Suelos sanos para una vida sana

El Congreso Internacional de Suelos, efectuado a principios de mayo en La Habana, reveló que más del 70% de la tierra cultivable en Cuba sufre afectaciones de erosión o degradación que limitan su productividad agrícola

Foto: Internet

Por: Carlos Heredia Reyes

Enfrentar la erosión o degradación de los suelos constituye un reto para los productores y la comunidad científica cubana, empeñados en garantizar la soberanía alimentaria y la sostenibilidad de los diferentes cultivos.
   
No por gusto el Instituto de Suelos desarrolla en el presente año 39 proyectos de investigación vinculados a la agricultura de conservación, manejo de nutrientes sobre áreas dedicadas al cultivo del maíz, frijol y arroz, mejoramiento y preservación de los suelos, diversidad biológica y energía renovable.
   
Según expresó a la Agencia Cubana de Noticias (ACN), Luis Gómez Jorrín, director de ese centro del Ministerio de la Agricultura, otros 10 proyectos están relacionados con la colaboración internacional, uno de ellos sobre la producción sostenible de alimentos en varios municipios, el cual cuenta con el apoyo de la embajada de Canadá en la Isla.
   
El territorio cubano posee 11 millones de hectáreas, y salvando las ciudades y las zonas boscosas, quedan 6 millones de hectáreas para ser consideradas agrícolas, pero hoy se utiliza la mitad de esos terrenos: menos de un tercio del total de la superficie del archipiélago.
   
Un 40% de los suelos agrícolas de la Isla han sufrido erosión, es decir, una degradación muchas veces provocada por la naturaleza, pero más por la acción humana.
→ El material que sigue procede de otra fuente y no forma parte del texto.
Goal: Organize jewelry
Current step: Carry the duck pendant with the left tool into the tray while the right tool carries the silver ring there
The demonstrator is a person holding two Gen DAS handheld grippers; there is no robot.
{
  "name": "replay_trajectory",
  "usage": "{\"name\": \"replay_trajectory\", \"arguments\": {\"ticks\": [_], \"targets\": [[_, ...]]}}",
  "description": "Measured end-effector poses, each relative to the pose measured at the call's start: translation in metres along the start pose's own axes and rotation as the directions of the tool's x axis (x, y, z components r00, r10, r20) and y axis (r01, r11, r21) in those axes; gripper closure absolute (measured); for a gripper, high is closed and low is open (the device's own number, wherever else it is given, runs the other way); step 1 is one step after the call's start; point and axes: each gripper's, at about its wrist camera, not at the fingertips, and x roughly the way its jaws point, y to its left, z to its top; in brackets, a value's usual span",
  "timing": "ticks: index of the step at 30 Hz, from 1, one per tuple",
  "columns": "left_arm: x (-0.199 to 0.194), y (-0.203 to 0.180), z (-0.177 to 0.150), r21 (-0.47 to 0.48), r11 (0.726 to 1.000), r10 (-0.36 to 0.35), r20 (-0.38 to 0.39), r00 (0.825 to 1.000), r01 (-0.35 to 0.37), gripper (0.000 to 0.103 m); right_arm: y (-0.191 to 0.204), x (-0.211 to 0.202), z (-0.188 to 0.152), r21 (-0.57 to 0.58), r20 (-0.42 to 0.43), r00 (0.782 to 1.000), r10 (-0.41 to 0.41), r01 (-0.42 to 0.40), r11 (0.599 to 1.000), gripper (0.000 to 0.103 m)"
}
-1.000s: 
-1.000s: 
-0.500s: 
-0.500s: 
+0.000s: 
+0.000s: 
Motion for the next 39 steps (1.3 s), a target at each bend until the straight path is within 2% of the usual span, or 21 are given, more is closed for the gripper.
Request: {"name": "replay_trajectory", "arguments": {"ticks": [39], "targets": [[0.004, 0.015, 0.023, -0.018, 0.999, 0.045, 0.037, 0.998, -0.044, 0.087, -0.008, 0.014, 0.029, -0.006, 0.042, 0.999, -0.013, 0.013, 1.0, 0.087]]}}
Ese es un problema que preocupa a la Organización de las Naciones Unidas para la Alimentación y la Agricultura (FAO), la cual se ha unido a las instituciones de la Isla en esta batalla.
   
Gómez Jorrín informó que mediante la metodología Campesino a Campesino -iniciativa de la Asociación Nacional de Agricultores Pequeños-, sistemas de extensionismo agrícola, así como también de los servicios que presta el Instituto de Suelos, los productores reciben capacitación acerca de cuáles son las acciones a implementar para cuidar los recursos naturales y lograr mayores volúmenes de producción.
   
De acuerdo con el directivo, el 23 % de los suelos en Cuba se clasifican en muy productivos, y el resto se dividen en productivos y poco productivos.
   
Precisó que entre las causas asociadas a estos últimos figura la falta de materia orgánica, por lo cual es necesaria la incorporación de residuos de cosecha y la puesta en práctica de los principios de la agricultura de conservación.
   
El también presidente de la Sociedad Cubana de la Ciencia del Suelo dijo a la ACN además, que cuando la tierra está afectada por salinidad y problemas de PH (grado de acidez o alcalinidad) se requiere de un lavado previo a la siembra y la aplicación de carbonato, respectivamente.
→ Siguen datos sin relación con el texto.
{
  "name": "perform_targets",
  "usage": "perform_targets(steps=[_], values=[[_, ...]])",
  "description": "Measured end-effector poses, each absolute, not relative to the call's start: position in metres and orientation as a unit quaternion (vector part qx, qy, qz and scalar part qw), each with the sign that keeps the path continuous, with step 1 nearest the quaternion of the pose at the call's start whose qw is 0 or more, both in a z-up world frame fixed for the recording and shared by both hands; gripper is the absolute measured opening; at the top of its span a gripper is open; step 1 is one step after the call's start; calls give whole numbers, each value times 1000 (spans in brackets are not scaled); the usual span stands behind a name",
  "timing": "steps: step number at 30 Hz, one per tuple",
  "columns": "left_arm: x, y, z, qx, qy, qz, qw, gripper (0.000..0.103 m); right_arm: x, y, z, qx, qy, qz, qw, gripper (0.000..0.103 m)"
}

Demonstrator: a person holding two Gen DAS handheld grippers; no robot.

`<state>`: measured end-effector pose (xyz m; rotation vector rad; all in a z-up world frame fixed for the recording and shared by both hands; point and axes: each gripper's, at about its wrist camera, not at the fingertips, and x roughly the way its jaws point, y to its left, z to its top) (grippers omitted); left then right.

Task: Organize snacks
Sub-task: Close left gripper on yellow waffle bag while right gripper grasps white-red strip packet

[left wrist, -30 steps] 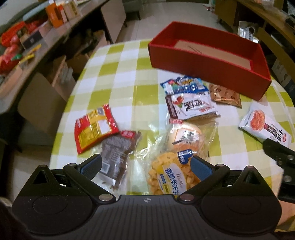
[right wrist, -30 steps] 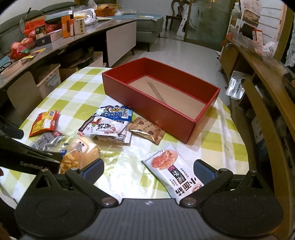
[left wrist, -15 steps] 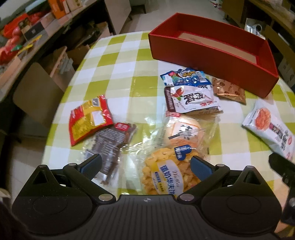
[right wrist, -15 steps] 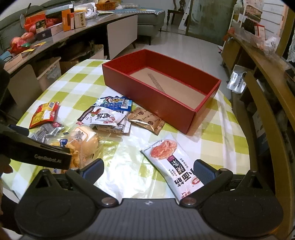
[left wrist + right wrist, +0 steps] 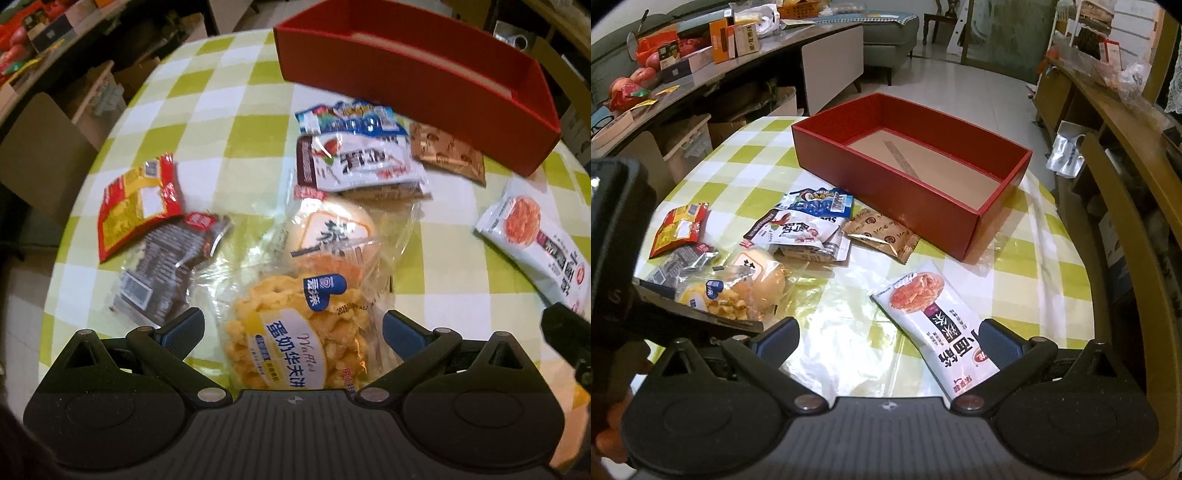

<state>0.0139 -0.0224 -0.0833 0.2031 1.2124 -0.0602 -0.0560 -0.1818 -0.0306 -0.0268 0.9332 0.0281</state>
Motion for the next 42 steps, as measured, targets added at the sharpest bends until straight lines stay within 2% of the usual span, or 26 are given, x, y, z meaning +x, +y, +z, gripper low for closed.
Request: perform_targets(steps=[7,10,21,25,30,35,39,42], values=[[15,-14,-81,80,585,-40,806,88,-59,-181,-36,-23,459,28,888,103],[15,-8,-79,82,585,-40,806,84,-65,-175,-42,-31,467,58,882,103],[22,24,-63,56,573,-36,817,83,-92,-108,-61,-179,464,246,832,103],[23,33,-58,41,573,-43,817,83,-94,-79,-77,-276,464,320,778,103],[23,41,-57,35,576,-49,815,83,-81,-60,-104,-335,480,345,734,103],[26,50,-58,23,580,-48,813,83,-42,-74,-113,-221,543,316,746,101],[27,52,-58,20,583,-52,811,83,-22,-103,-106,-63,574,251,777,89],[26,52,-57,17,585,-56,809,83,-29,-107,-105,-60,567,238,786,87]])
Por ello no es casual que en el reciente Congreso Internacional de Suelos 2018, en La Habana, especialistas cubanos y extranjeros valoraron como principales desafíos el fortalecimiento de las políticas de conservación, la promoción de los principios de la Agricultura de Conservación y la práctica sostenida de la Agroecología.
   
En realidad en Cuba la situación pudiera haber sido bien preocupante si desde 2001 la isla no contara con un Programa Nacional de Mejoramiento y Conservación de los Suelos, a través del cual el Estado subvenciona la implementación de medidas por los agricultores para contrarrestar esos procesos de degradación.
    
Esa iniciativa, junto al Programa Nacional Contra la Desertificación y la Sequía, ha permitido capacitar a miles de productores y estimular la adopción de buenas prácticas, como la construcción de barreras anti erosivas, zanjas de filtración de agua e hidrorreguladoras, y así lo ha reconocido la Oficina Regional de la FAO.
 
También se ejecutan labores temporales como el enriquecimiento de la tierra con restos de cosechas y el uso de los “abonos verdes”, mediante la siembra de plantas que se incorporan al suelo con vistas a elevar su fertilidad, además de la surca perpendicular a las pendientes para paliar la erosión.
   
Crear conciencia acerca de la importancia de contar con “suelos sanos para una vida sana” es un gran reto, de ahí que nunca será suficiente todo lo que se pueda hacer en aras de su cuidado y conservación.